HPC Usage¶

OpenImpala is designed for distributed-memory parallelism via MPI, making it suitable for large-scale simulations on HPC clusters.

Running with MPI¶

Python¶

# Install mpi4py
pip install openimpala mpi4py

# Run on 4 MPI ranks
mpirun -np 4 python my_script.py

C++ executable¶

mpirun -np 16 ./Diffusion3d inputs

Apptainer on a cluster¶

mpirun -np 16 apptainer exec openimpala-v4.0.0.sif /opt/OpenImpala/build/Diffusion3d inputs

SLURM batch script¶

#!/bin/bash
#SBATCH --job-name=openimpala
#SBATCH --nodes=2
#SBATCH --ntasks-per-node=32
#SBATCH --time=02:00:00
#SBATCH --partition=compute

module load mpi

srun apptainer exec openimpala-v4.0.0.sif \
    /opt/OpenImpala/build/Diffusion3d inputs

Domain decomposition¶

AMReX decomposes the 3D domain into boxes distributed across MPI ranks.
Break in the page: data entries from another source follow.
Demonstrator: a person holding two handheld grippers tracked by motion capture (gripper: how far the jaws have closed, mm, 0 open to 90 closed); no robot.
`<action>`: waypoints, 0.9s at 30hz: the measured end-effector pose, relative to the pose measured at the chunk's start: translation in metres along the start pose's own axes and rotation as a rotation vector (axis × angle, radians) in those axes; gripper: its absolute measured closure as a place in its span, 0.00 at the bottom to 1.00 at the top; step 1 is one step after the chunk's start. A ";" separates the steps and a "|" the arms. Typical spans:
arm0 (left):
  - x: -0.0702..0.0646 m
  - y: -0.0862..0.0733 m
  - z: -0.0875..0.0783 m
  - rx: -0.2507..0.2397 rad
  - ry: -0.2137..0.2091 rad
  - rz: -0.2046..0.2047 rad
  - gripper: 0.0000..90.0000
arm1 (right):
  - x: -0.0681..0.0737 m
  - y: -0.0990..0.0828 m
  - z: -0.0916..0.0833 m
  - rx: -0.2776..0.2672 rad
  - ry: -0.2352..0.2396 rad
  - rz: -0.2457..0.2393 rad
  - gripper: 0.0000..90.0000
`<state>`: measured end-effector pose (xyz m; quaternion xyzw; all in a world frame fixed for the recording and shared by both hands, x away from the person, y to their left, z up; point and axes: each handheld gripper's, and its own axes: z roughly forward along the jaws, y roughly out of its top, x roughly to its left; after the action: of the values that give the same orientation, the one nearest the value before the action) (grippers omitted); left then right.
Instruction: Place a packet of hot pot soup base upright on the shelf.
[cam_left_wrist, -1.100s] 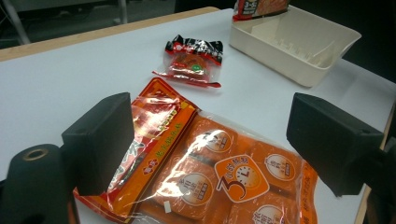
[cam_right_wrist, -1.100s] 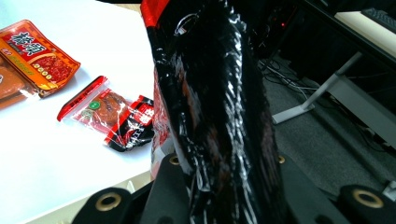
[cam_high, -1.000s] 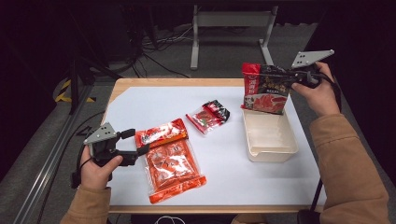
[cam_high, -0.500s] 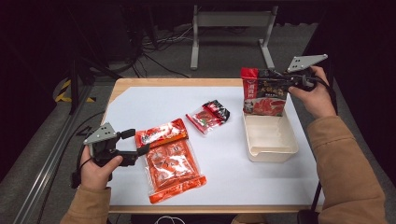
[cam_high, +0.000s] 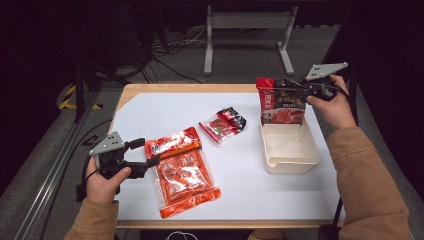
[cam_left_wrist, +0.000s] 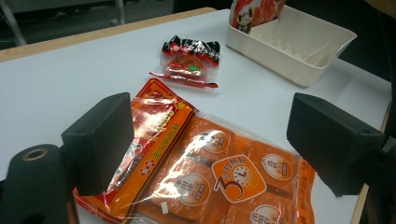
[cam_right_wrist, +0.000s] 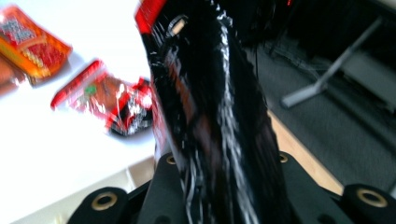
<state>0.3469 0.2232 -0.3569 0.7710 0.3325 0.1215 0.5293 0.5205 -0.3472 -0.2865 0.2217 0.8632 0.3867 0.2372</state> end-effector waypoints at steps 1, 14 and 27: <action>0.000 0.000 0.000 -0.001 0.000 0.002 0.18 | 0.000 -0.004 0.003 0.017 0.001 0.003 0.88; -0.001 0.001 0.004 0.000 -0.005 0.007 0.18 | 0.002 -0.027 0.003 0.003 -0.012 0.072 0.88; 0.002 0.003 0.006 -0.004 -0.017 0.006 0.18 | 0.005 -0.029 0.004 0.052 -0.039 0.078 0.82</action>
<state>0.3524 0.2192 -0.3566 0.7721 0.3252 0.1172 0.5333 0.5135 -0.3598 -0.3126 0.2688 0.8588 0.3685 0.2331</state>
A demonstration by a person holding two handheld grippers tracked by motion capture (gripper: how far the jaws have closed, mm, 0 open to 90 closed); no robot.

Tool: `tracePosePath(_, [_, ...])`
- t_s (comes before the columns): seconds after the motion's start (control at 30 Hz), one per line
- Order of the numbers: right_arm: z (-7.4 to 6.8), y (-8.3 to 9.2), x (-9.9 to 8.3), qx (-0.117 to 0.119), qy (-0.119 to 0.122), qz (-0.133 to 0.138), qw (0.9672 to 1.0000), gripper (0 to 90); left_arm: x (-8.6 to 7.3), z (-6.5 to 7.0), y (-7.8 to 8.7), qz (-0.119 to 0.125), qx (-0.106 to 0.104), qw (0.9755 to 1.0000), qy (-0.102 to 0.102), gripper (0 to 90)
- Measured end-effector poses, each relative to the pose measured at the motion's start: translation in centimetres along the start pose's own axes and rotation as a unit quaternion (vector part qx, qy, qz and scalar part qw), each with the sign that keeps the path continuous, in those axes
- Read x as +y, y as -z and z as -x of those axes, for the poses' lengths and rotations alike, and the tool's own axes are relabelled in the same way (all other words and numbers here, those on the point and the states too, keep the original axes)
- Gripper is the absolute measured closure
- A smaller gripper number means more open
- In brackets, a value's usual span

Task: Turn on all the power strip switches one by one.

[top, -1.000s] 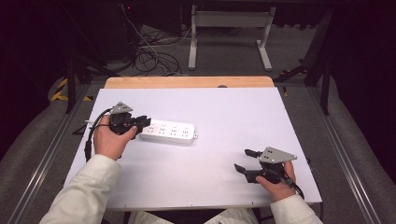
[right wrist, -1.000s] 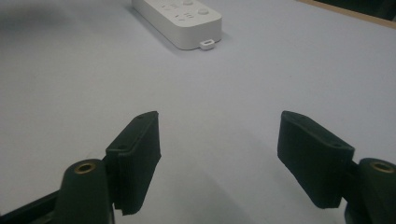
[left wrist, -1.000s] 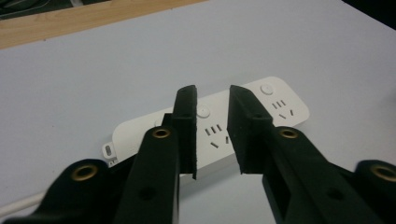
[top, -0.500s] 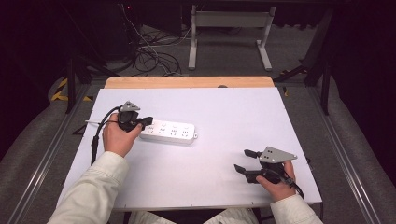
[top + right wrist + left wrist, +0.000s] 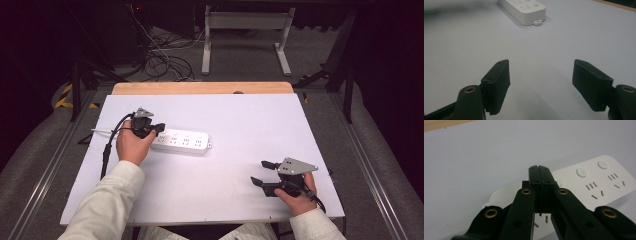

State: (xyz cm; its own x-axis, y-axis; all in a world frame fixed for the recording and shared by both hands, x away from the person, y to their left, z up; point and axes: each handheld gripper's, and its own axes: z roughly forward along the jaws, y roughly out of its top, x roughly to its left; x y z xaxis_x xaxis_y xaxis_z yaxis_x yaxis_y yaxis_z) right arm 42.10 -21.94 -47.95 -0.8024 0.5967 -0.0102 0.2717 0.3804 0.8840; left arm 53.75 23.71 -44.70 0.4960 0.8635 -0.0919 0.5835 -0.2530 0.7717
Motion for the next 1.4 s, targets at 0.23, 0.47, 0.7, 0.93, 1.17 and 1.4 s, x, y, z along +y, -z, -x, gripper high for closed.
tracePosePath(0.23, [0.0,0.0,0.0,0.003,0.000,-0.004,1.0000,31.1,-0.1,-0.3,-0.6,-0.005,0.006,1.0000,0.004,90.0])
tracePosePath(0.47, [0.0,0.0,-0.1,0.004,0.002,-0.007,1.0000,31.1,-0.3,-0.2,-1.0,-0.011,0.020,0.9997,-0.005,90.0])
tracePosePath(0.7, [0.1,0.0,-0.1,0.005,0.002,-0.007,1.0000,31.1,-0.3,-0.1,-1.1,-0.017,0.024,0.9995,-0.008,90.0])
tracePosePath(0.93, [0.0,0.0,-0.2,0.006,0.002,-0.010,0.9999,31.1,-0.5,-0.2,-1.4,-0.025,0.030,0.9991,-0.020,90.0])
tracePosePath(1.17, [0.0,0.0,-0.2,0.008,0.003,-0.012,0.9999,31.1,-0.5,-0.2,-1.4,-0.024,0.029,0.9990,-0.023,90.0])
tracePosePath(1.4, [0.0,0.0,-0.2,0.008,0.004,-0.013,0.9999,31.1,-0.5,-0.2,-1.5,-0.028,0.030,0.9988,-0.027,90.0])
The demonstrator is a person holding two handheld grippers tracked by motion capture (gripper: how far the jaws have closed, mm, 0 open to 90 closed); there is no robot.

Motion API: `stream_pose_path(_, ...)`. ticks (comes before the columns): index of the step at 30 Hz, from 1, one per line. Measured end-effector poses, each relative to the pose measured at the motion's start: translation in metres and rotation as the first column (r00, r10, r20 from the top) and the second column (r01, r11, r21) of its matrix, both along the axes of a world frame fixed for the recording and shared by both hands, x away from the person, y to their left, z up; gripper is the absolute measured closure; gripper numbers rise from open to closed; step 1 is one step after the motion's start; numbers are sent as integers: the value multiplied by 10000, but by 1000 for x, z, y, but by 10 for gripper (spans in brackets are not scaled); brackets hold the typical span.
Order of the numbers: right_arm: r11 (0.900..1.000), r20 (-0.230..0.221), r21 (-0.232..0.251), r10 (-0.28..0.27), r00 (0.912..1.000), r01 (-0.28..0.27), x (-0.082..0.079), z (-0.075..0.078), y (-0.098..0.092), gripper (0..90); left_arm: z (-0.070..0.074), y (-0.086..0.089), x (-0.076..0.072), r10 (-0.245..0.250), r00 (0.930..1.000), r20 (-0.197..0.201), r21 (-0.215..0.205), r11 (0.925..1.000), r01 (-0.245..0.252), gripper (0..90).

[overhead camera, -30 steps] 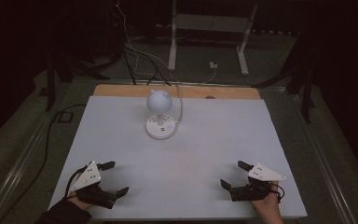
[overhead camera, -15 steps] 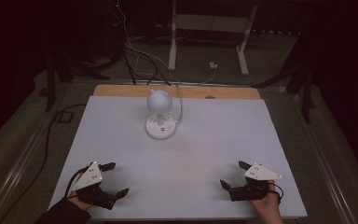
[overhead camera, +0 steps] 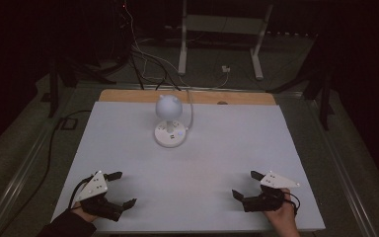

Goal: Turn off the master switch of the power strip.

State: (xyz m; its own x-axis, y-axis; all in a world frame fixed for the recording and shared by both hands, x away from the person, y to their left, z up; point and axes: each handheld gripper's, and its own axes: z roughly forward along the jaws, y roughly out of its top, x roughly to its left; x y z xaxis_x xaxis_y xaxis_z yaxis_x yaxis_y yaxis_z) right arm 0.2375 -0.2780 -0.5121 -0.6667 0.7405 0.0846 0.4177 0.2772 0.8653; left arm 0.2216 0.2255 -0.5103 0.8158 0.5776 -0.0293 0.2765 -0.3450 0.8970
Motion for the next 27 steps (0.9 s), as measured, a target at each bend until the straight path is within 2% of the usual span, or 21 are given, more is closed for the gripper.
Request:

The max_grid_size parameter controls the maximum box size:

amr.max_grid_size = 64

Smaller values create more boxes, improving load balance across many ranks
Larger values reduce inter-rank communication but may cause load imbalance
Choose a power of 2 that evenly divides your domain dimensions

Scaling guidelines¶

Domain size	Recommended ranks	max_grid_size
128^3	1-4	64
256^3	4-16	64
512^3	16-64	64
1024^3	64-256	128

Memory estimates¶

Approximate memory per rank for a tortuosity solve:

Phase data: ~4 bytes/voxel (int32)
Solution field: ~8 bytes/voxel (float64)
HYPRE matrix: ~56 bytes/voxel (7-point stencil)
Total: ~70 bytes/voxel

For a 512^3 domain on 64 ranks: ~140 MB per rank.